▶ Exercise
Would you copy all lines in the data that contain the word "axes"?

▶ Input data
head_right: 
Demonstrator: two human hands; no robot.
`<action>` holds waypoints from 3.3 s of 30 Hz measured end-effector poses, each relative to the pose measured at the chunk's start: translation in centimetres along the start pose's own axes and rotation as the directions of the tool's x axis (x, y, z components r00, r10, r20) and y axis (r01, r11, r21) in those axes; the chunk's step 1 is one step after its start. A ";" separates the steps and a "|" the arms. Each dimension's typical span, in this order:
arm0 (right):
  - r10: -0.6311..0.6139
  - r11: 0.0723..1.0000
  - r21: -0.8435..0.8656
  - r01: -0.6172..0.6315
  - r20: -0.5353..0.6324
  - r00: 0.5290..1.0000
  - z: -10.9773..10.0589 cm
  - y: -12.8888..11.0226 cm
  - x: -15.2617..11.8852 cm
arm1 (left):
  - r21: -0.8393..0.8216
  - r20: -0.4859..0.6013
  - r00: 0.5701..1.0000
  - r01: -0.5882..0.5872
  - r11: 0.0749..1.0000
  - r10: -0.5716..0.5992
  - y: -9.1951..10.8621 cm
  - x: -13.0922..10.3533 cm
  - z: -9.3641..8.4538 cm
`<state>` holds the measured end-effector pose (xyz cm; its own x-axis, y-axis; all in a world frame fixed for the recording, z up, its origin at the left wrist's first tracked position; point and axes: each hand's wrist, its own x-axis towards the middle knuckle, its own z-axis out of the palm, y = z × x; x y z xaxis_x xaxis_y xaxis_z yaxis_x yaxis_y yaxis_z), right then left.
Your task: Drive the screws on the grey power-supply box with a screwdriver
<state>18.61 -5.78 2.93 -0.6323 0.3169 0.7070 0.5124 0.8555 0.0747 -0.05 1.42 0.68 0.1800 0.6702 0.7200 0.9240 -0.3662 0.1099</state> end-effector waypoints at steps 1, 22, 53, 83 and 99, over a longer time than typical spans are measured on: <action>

▶ Task answer
`<action>` holds waypoints from 3.3 s of 30 Hz measured end-effector poses, each relative to the pose measured at the chunk's start: translation in centimetres along the start pose's own axes and rotation as the directions of the tool's x axis (x, y, z components r00, r10, r20) and y axis (r01, r11, r21) in those axes; the chunk's step 1 is one step after its start. A ";" separates the steps and a "|" the arms. Each dimension's typical span, in this order:
`<state>` holds the measured end-effector pose (xyz cm; its own x-axis, y-axis; all in a world frame fixed for the recording, z up, its origin at the left wrist's first tracked position; point and axes: each hand's wrist, its own x-axis towards the middle knuckle, its own z-axis out of the palm, y = z × x; x y z xaxis_x xaxis_y xaxis_z yaxis_x yaxis_y yaxis_z), right then left.

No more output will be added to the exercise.